/---

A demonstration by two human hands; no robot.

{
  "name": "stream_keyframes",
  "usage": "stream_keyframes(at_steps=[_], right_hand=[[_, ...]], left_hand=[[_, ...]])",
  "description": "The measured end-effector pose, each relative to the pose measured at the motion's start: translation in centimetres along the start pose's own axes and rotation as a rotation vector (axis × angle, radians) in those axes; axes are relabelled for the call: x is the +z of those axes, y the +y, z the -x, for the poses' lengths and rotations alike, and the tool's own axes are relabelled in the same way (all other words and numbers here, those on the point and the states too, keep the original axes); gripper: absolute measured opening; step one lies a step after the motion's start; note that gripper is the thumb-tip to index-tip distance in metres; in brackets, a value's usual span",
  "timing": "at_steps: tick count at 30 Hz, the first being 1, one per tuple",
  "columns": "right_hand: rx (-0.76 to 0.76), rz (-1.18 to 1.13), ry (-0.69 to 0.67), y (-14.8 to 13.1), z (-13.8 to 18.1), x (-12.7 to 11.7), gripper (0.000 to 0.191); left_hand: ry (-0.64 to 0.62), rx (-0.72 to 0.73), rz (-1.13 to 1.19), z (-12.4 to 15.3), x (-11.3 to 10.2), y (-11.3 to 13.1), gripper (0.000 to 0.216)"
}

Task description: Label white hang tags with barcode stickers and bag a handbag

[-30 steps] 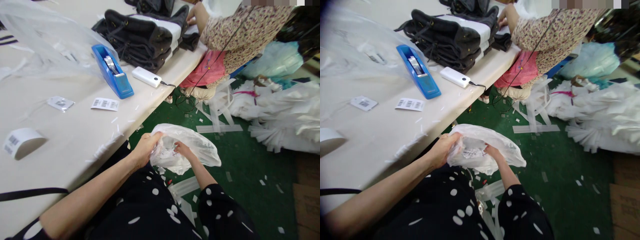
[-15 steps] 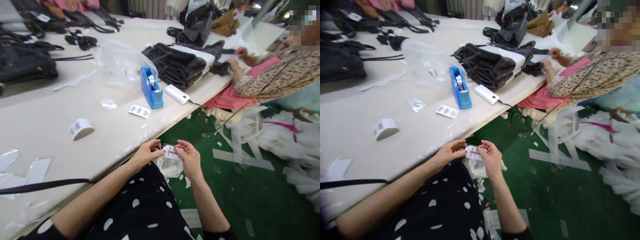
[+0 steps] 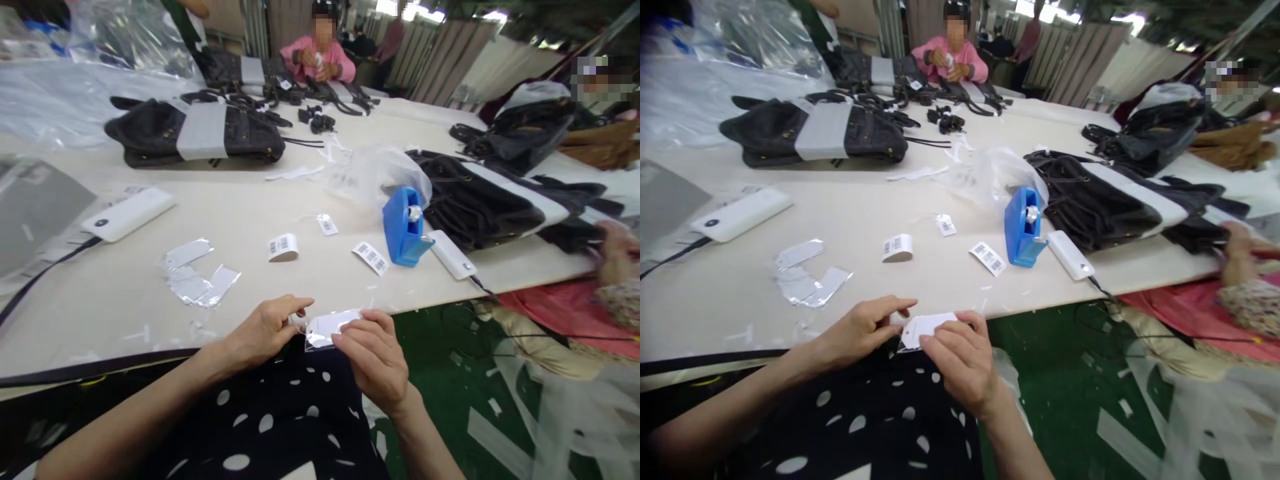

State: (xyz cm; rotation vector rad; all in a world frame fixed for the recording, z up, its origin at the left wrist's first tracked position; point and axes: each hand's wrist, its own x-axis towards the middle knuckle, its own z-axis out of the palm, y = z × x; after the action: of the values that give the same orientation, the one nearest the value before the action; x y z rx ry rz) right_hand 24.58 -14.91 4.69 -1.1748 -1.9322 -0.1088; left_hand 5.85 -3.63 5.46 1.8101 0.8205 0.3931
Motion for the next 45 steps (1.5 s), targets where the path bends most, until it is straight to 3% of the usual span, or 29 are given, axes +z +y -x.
stream_keyframes(at_steps=[5,9,11,13,15,19,22,26,37,45], right_hand=[[-0.061,0.008,0.023,0.0,-1.4,1.6,0.036],[-0.077,-0.028,0.011,0.1,-2.2,2.9,0.038],[-0.003,-0.023,0.087,0.3,-2.3,3.6,0.039],[0.210,-0.047,0.252,0.4,-2.3,4.3,0.038],[0.538,-0.214,0.386,0.5,-2.4,5.0,0.032],[1.150,-0.830,0.320,0.2,-3.4,6.5,0.026],[1.347,-1.004,0.338,0.0,-4.3,7.7,0.023],[1.397,-0.984,0.406,0.0,-4.7,9.0,0.022],[1.305,-0.970,0.272,-0.8,-4.2,10.9,0.016],[1.191,-0.957,0.174,-0.1,-3.9,10.5,0.017]], left_hand=[[0.022,-0.319,0.437,1.2,-1.7,-0.7,0.036],[-0.151,-0.352,0.703,1.0,-1.7,-0.5,0.029],[-0.120,-0.363,0.751,0.7,-1.5,-0.8,0.027],[-0.017,-0.392,0.761,0.5,-1.3,-1.3,0.027],[0.051,-0.406,0.748,0.4,-1.2,-1.9,0.026],[0.063,-0.389,0.728,0.5,-1.1,-2.5,0.026],[0.056,-0.388,0.710,0.6,-1.0,-2.6,0.027],[0.054,-0.382,0.697,0.5,-1.1,-2.9,0.026],[0.038,-0.381,0.737,-0.4,-1.4,-3.9,0.021],[0.226,-0.351,0.815,-1.0,-1.2,-3.9,0.028]])
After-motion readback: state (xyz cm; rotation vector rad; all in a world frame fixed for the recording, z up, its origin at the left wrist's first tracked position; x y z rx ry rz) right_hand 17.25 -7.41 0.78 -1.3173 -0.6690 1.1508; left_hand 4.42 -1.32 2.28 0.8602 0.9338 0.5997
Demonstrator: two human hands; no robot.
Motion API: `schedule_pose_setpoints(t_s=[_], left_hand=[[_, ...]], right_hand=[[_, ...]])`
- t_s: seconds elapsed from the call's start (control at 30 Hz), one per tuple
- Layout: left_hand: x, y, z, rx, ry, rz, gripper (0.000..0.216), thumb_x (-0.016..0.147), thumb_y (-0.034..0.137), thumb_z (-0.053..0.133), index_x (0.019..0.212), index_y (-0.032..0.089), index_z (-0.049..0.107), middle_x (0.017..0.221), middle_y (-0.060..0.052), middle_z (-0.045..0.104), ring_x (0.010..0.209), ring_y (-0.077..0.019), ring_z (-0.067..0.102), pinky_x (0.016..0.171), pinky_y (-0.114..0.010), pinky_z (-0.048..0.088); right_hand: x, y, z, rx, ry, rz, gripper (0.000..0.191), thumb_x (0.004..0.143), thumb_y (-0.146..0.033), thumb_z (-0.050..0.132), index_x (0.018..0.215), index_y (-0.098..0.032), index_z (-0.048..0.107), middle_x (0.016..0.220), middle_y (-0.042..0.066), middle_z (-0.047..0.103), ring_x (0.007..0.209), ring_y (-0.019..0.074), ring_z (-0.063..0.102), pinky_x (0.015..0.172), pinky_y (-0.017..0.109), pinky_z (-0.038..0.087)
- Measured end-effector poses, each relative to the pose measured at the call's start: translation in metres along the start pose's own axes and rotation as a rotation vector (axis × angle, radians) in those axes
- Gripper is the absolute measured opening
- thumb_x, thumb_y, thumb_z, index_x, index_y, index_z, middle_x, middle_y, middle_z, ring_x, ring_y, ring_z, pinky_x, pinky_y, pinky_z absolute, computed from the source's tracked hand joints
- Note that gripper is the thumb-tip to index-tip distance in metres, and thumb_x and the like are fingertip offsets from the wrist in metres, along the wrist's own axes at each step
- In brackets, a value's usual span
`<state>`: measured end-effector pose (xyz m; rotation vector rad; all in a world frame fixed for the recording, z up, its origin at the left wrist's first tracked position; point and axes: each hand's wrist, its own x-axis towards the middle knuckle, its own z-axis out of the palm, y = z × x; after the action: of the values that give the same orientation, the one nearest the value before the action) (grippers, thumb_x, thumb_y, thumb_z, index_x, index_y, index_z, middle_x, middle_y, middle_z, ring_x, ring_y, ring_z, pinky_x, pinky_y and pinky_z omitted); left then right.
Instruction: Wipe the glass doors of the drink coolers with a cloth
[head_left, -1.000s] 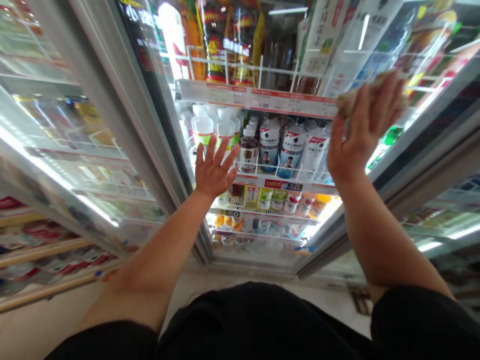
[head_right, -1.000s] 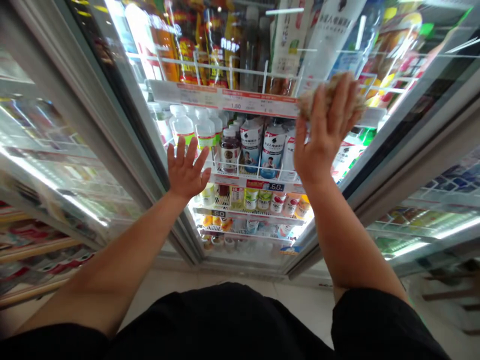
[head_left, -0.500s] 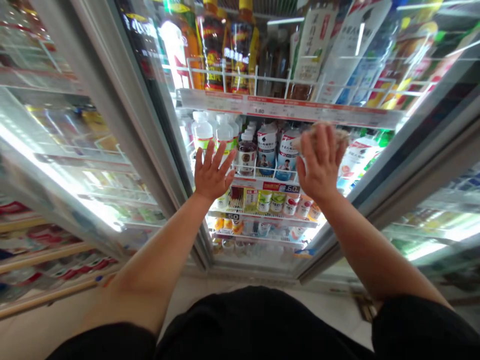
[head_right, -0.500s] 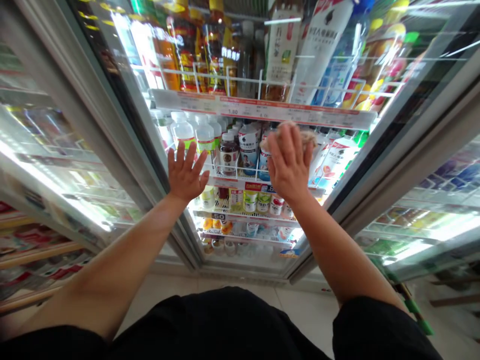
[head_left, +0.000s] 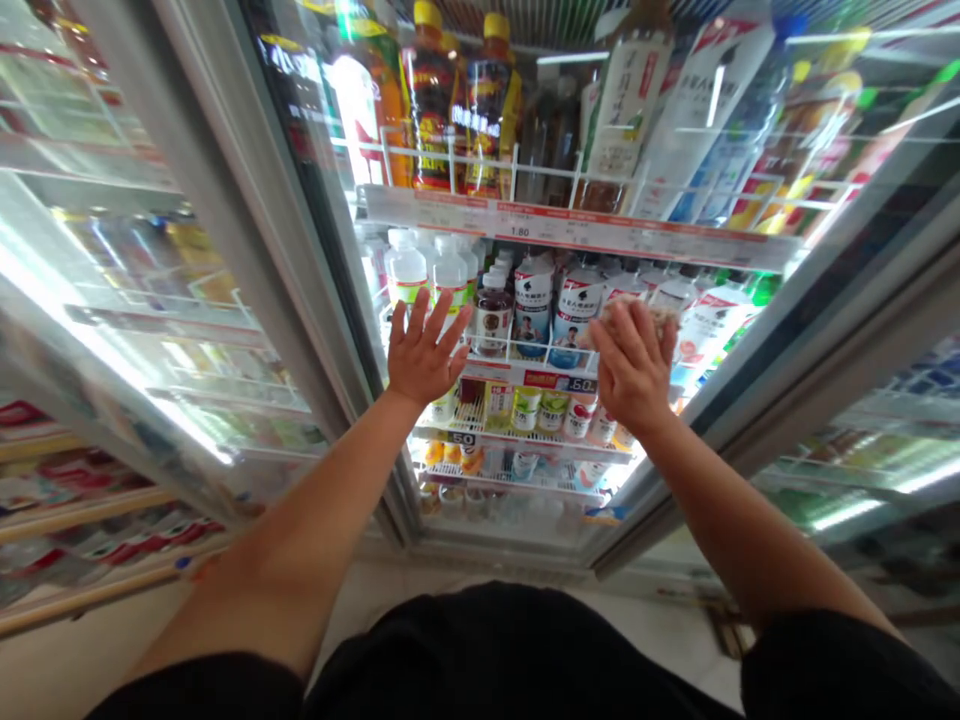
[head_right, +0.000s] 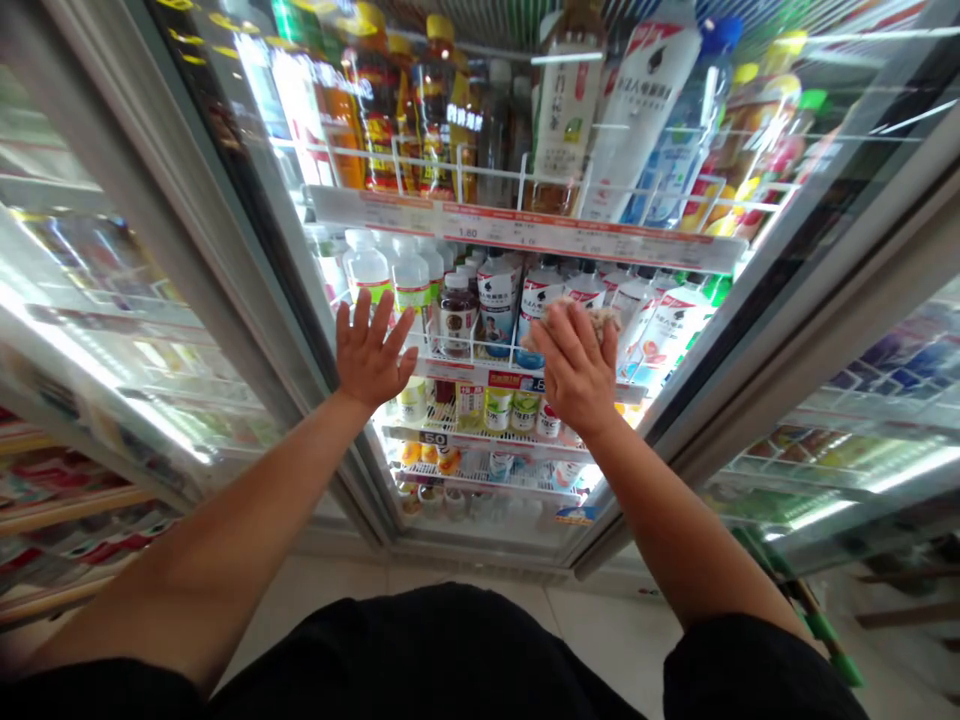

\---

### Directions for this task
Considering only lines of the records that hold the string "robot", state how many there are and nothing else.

### Solution
2